## WHAT THE TASK REQUIRES
From the entries that follow, copy each line containing the word "Output".

##### GIVEN RECORDS

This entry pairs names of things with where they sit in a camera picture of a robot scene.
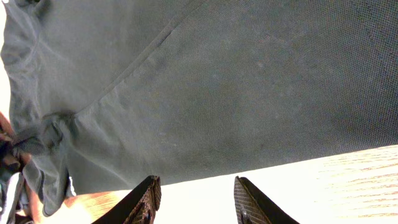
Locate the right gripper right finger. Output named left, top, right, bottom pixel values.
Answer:
left=234, top=176, right=299, bottom=224

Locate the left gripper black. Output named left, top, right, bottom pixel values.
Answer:
left=1, top=136, right=34, bottom=224

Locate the black t-shirt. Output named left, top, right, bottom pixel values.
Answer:
left=1, top=0, right=397, bottom=217

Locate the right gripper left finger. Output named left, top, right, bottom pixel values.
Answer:
left=92, top=175, right=162, bottom=224

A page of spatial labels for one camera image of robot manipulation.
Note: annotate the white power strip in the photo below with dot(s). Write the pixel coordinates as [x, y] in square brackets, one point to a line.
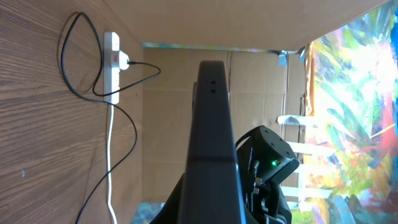
[111, 66]

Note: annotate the colourful painted backdrop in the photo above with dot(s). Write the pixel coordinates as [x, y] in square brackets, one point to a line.
[348, 156]

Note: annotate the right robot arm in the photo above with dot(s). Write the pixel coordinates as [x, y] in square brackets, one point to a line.
[265, 160]

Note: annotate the brown cardboard panel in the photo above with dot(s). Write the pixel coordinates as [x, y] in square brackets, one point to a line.
[260, 91]

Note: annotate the white charger plug adapter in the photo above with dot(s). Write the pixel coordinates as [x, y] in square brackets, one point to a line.
[123, 60]

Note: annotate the blue Galaxy smartphone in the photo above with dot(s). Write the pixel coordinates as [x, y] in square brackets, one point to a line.
[211, 190]

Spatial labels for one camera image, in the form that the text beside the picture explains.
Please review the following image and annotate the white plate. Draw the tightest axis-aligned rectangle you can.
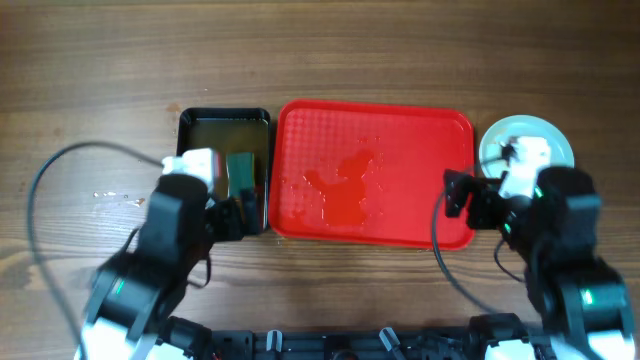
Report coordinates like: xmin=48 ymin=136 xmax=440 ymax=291
xmin=478 ymin=115 xmax=575 ymax=178

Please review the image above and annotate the red plastic tray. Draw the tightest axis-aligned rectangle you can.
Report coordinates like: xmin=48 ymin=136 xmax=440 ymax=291
xmin=268 ymin=99 xmax=474 ymax=250

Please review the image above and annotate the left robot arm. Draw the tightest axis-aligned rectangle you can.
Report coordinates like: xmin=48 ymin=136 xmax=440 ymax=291
xmin=76 ymin=174 xmax=264 ymax=359

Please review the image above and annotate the green sponge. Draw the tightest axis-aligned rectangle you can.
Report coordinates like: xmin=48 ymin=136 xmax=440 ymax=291
xmin=226 ymin=152 xmax=255 ymax=199

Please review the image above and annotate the left black cable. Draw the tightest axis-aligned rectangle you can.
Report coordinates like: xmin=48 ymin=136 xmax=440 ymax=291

##########

## RESULT FOR THIS TASK
Locate the right gripper right finger. Output named left, top, right, bottom pixel values.
Locate the left gripper black. Output named left, top, right, bottom pixel values.
Locate the black t-shirt. Output named left, top, right, bottom pixel values.
Locate the right gripper left finger. Output named left, top, right, bottom pixel values.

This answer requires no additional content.